▶ _Problem statement_
Start at the line with "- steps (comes" in the records below, stop at the line with "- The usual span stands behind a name", and return every line in that span exactly, the two end lines included.

▶ _Information supplied_
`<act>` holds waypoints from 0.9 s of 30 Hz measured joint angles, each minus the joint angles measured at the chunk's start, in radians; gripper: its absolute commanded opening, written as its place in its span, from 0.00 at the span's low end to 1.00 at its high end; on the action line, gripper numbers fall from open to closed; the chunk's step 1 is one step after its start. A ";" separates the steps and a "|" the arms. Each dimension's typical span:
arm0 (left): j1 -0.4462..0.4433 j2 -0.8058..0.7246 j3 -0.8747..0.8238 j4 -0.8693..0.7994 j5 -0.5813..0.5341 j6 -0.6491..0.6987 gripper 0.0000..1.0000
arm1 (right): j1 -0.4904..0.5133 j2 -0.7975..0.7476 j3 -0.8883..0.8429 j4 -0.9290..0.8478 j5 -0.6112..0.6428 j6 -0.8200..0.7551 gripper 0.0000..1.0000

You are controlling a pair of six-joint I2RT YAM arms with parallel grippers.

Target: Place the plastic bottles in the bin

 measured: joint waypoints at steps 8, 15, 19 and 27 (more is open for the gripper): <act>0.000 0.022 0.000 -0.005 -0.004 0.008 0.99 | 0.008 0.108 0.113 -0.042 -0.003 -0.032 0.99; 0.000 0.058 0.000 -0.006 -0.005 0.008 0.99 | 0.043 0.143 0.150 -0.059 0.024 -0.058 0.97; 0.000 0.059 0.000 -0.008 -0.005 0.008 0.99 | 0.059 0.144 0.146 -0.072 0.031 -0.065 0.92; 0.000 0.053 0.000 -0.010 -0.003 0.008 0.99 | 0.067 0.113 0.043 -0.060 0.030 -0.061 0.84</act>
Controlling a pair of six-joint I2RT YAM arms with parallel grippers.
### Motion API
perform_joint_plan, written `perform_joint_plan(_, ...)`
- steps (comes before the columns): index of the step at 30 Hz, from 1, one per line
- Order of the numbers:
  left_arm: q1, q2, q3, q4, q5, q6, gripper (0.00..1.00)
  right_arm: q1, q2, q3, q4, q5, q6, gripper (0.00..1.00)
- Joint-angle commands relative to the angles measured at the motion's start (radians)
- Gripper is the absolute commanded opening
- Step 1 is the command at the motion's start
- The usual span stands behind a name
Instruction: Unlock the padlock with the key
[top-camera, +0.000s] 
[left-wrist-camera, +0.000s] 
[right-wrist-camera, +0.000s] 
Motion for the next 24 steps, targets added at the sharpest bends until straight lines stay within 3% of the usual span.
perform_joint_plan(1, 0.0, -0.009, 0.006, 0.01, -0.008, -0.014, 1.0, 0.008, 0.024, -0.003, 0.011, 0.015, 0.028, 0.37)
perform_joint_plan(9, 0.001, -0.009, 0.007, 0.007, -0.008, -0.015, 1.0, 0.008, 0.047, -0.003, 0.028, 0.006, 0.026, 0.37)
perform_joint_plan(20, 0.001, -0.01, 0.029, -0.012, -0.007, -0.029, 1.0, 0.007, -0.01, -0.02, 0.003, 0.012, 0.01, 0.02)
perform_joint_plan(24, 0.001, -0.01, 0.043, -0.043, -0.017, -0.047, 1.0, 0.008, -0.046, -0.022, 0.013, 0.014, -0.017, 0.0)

▶ _Exercise solution_
- steps (comes before the columns): index of the step at 30 Hz, from 1, one per line
- Order of the numbers:
  left_arm: q1, q2, q3, q4, q5, q6, gripper (0.00..1.00)
  right_arm: q1, q2, q3, q4, q5, q6, gripper (0.00..1.00)
- Joint-angle commands relative to the angles measured at the motion's start (radians)
- Gripper is the absolute commanded opening
- Step 1 is the command at the motion's start
- The usual span stands behind a name

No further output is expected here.